Para una muestra con predominio de la clase I, el promedio del ángulo posteroinferior fue de 105,1°, dentro de los límites normales (96°-106°); sin embargo, este comportamiento no evidenció una asociación significativa. En las clases III el valor del dicho ángulo tuvo una tendencia a aumentar y el promedio fue de 107°. González Rodríguez y otros,3 al estudiar la PCC en niños de 7 a 12 años encontraron que el ángulo craneocervical estuvo dentro del rango normal, como promedio, tanto en las clases II como en las clases III de 104,65º y 103,78º, pero inferiores a los de la presente investigación. Según Aldana y Gualán, citado por González Rodríguez,3 cuando se produce un aumento en la medida del ángulo se origina una relación molar de mesioclusión, y agrega que, al flexionarse la cabeza ocurre una rotación mandibular posterior, la cual para no afectar la vía aérea se compensa con el adelantamiento mandibular con respecto al maxilar. Consideramos que esa podría ser la razón por la cual los casos con ángulo craneocervical mayor se relacionan con la clase III en la muestra de estudio y aseveramos nuestro criterio con lo planteado por Thurow18) desde 1995, quien acotó la interdependencia entre los grupos musculares: cervicales posteriores, posturales mandibulares y supra- e infraioideos; para sostener la cabeza erguida, sostener la mandíbula, la lengua, las estructuras inferiores del cuello y mantener libre la vía aérea. Afirmó Thurow,18 además, que cualquier alteración en un grupo exige ajustes en otros, lo cual es guiado por el sistema nervioso central, que continuamente supervisa y adapta el equilibrio entre los músculos para compensar el tono muscular.

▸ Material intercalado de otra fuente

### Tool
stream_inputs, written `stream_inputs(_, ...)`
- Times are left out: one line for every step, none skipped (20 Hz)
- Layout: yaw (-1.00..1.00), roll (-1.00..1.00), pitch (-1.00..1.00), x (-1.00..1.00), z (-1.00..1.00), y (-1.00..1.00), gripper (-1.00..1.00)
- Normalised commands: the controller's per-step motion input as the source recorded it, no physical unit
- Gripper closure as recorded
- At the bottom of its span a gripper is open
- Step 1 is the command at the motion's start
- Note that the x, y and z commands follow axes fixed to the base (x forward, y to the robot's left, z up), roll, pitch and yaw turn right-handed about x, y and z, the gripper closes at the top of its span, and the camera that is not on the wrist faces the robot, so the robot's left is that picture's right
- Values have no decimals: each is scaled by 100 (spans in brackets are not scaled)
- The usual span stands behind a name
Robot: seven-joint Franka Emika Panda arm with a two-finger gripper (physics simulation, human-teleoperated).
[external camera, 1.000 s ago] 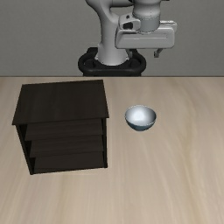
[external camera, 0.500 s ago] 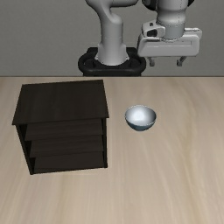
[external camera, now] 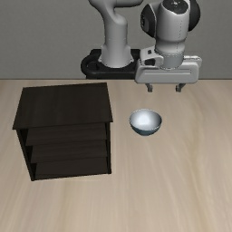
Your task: Pick up the porcelain bowl on the table and place it on the wooden shelf
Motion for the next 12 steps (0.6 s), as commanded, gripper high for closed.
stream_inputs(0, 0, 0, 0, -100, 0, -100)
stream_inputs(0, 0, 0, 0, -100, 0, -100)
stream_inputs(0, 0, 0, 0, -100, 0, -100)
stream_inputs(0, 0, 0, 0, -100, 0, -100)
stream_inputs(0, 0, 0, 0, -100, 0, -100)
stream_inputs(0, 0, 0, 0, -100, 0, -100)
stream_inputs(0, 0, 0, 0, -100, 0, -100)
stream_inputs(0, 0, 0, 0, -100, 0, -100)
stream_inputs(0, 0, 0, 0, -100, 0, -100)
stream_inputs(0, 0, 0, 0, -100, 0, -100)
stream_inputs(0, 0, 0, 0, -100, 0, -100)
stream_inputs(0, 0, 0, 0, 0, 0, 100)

En la muestra de estudio de García y otros,15 la media de dicho ángulo fue de 101,6° y obtuvo asociación estadística significativa según el test de chi cuadrado entre la clase esquelética, el sexo y el valor del ángulo posteroinferior. Igualmente, Cárdenas y otros19 encontraron una relación entre los patrones esquelético de clase II y III con la PCC y demostraron que existía una mayor apertura del ángulo en el patrón esquelético de clase III, a diferencia de los pacientes con clase II, lo que coincide con lo encontrado en este estudio. En la investigación de Bernal y otros10 también se evidenció un aumento del ángulo de la clase I a la clase III. No obstante, en el presente estudio, así como en el de Bernal, no se encontraron diferencias estadísticamente significativas entre las variables de PCC en las clases I, II y III. Los resultados de este trabajo y lo encontrado en la literatura sugiere que la posición del cráneo respecto a las estructuras cervicales, asociada a las características de cada clase esquelética, puede ser un indicador importante en el diagnóstico morfológico.

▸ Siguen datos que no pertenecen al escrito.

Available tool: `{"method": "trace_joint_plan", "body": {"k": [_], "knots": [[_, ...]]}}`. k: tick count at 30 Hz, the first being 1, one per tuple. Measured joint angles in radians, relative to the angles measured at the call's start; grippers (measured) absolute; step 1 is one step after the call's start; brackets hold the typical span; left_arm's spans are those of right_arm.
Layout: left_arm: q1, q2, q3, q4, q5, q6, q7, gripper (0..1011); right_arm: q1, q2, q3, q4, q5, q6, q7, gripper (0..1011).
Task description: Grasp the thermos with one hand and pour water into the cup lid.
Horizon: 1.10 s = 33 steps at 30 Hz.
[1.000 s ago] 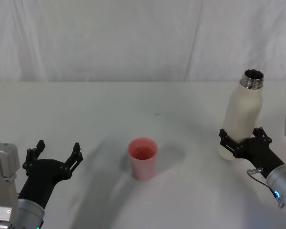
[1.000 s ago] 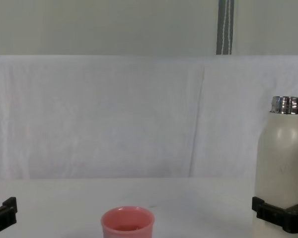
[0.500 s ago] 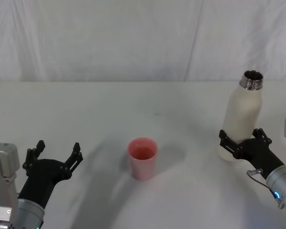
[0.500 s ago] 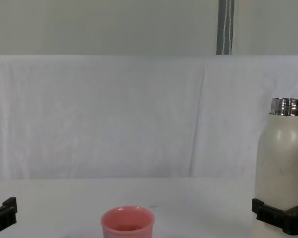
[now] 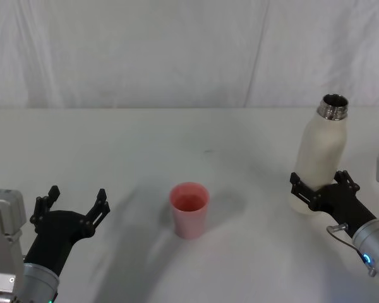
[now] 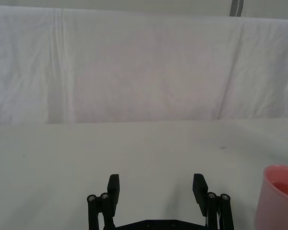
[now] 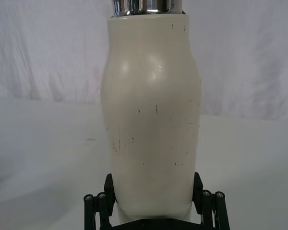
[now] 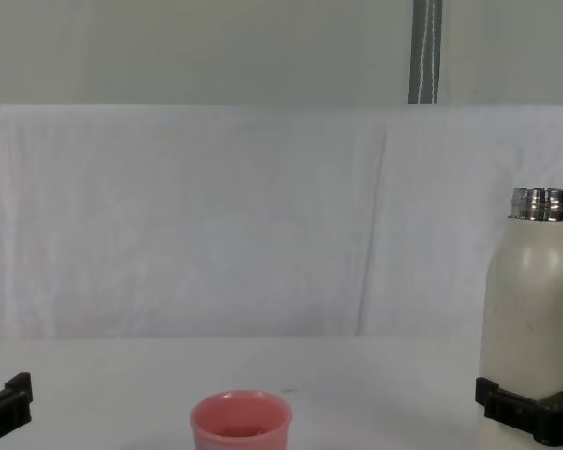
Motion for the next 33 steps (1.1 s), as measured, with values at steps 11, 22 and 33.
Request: {"method": "trace_joint_plan", "body": {"k": [11, 22, 33], "knots": [[0.000, 0.000, 0.000, 0.000, 0.000, 0.000, 0.000, 1001, 0.000, 0.000, 0.000, 0.000, 0.001, 0.001, 0.000, 948], [0.000, 0.000, 0.000, 0.000, 0.000, 0.000, 0.000, 1001, 0.000, 0.000, 0.000, 0.000, 0.000, 0.001, 0.000, 948], [0.000, 0.000, 0.000, 0.000, 0.000, 0.000, 0.000, 1001, 0.000, 0.000, 0.000, 0.000, 0.000, 0.001, 0.000, 1000]]}}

Recientemente, y usando tomografías de haz cónico, se concluyó que existe relación entre las estructuras de la base craneal, las estructuras que determinan la posición sagital del maxilar, mandíbula y mentón; el complejo vertebral cervical y el hueso hioides.20 Los autores de este estudio consideran que, a pesar de las muchas investigaciones en este campo, aún no existe un consenso en cuanto al grado de relación entre la PCC y maloclusiones.
Concluyendo, se pudo constatar la alta frecuencia de postura incorrecta en los tres patrones esqueléticos. Además, aun cuando la PCC que prevaleció fue la normoinclinación, se observó la flexión craneocervical relacionada con los patrones esqueléticos de clases III, así como el valor promedio del ángulo posteroinferior de Rocabado mayor respecto a las otras clases.
Estos resultados podrán servir para trazarse nuevas estrategias investigativas y enfocar el proceso de diagnóstico con una visión más holística de los pacientes aquejados con estas alteraciones.